Pacific Grove is nearly an island - it is in the minds of people who live here - "surrounded" on two sides by the blue cold ocean. In a town that's half water and half land, we're in a specific groove where we love nature but also love to leave and see what the rest of the world is doing. Welcome along!

Monday, February 22, 2010

Red Flowers in a Vase


Morning came and went somewhere, like it walked up wearing a sparkling dress and said hello but left again.  It was a glistening morning, emerging brightly after the spitting gray storm that left in the night.
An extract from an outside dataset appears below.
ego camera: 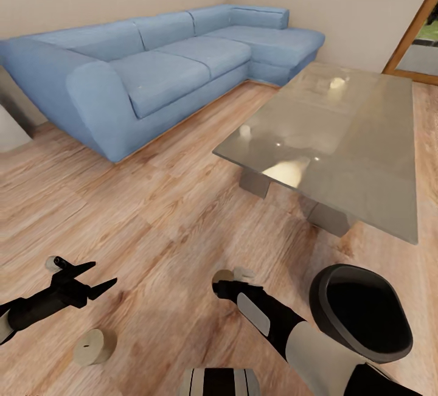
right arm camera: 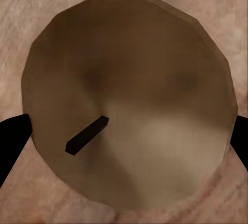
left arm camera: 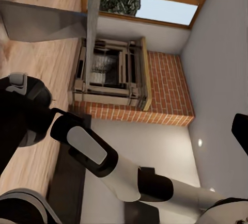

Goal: Place each of the two pumpkins and all three candles from the living room inside a cabinet in the living room (use any cabinet), then make sure every cabinet is closed, and position the cauldron so it is next to a table in the living room.

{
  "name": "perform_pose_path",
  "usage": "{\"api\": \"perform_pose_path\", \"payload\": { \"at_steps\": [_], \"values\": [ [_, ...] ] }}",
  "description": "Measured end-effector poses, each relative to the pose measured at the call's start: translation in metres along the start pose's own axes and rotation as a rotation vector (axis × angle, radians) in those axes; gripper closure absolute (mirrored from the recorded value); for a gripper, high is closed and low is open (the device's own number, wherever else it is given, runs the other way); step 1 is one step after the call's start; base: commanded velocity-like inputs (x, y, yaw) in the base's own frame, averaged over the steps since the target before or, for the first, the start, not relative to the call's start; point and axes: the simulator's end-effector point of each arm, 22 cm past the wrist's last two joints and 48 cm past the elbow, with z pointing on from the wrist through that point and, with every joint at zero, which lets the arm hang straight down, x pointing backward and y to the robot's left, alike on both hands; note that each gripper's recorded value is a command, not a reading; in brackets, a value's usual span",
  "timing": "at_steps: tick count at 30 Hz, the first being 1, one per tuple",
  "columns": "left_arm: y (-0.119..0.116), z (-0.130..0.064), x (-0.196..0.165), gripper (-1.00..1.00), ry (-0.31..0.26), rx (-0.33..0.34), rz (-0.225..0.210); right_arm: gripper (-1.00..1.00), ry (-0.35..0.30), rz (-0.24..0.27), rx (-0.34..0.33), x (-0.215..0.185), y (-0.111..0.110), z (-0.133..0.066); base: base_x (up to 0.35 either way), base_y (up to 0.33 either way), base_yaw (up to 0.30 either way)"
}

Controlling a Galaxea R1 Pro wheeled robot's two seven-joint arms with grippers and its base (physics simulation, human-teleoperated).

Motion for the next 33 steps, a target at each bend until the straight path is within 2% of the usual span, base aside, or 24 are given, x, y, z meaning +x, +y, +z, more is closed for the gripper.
{"api": "perform_pose_path", "payload": {
  "at_steps": [8,18,21,25,31,33],
  "values": [
    [-0.016,0.002,0.002,-1.0,0.005,0.015,0.028,1.0,-0.031,-0.01,-0.002,-0.015,0.005,-0.012,-0.202,0.0,0.275],
    [-0.034,0.004,0.005,-1.0,0.015,0.022,0.068,1.0,-0.068,-0.02,-0.004,-0.032,0.011,-0.028,-0.023,0.0,0.261],
    [-0.034,0.005,0.008,-1.0,0.031,-0.004,0.084,1.0,-0.081,-0.024,-0.004,-0.038,0.012,-0.033,-0.001,0.0,0.053],
    [-0.019,0.002,0.018,-1.0,0.084,-0.104,0.118,1.0,-0.096,-0.028,-0.013,-0.045,0.017,-0.04,0.0,0.0,0.01],
    [-0.028,-0.002,0.018,-1.0,0.091,-0.126,0.151,1.0,-0.12,-0.035,-0.016,-0.055,0.022,-0.05,0.0,0.0,0.0],
    [-0.025,-0.004,0.017,-1.0,0.089,-0.159,0.161,1.0,-0.127,-0.038,-0.016,-0.059,0.023,-0.053,0.0,0.0,0.0]
  ]
}}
I sipped my coffee at the table and contemplated a vase with flowers.  It is a gently curving clear glass, with water pierced by emerald stems.  My mind brushed itself along the petals, poured their fragrance into all the hollows and valleys of memory and experience.  They spoke to me quietly in claret, blood-red crimson and scarlet, enfolding me in their velvet arms.  All the color was singing silently, moving everywhere like love, glowing like a sacred vow.

Out in the shine of the day, redness pursued me, haunted me and shouted out its glories.  Color was running in clouds in the streets, climbing to the treetops and bounding across the Gabilans, all the way to heaven.  Redness everywhere, all shades of it, sleek, shining, beaming, vital and eternal, recalled the redness of silent, tender flowers in a clear glass vase.

The sky has shifted from vigilant brilliant blue to a quiet rustle of silver organza strewn from Bonnie Doon to the Ventana and beyond.  Sounds of life in town are distant, wrapped in cotton quilts, listening in the streets and alleys for echoes, tapping on the fence posts.  Time is lying on the window sill, yawning and stretching languidly, idly thinking of promises and answers, keeping many secrets.

Refreshed by the passing brilliant day, twilight is striding in, cloaked in a soft grey wool, checking the windows for drafts, the lamps for light and the sky for stars.  Tenderly, it pauses at the vase and gently caresses the flowers, covers them in grey, then black, and then hushes them to sleep their deep crimson dreams.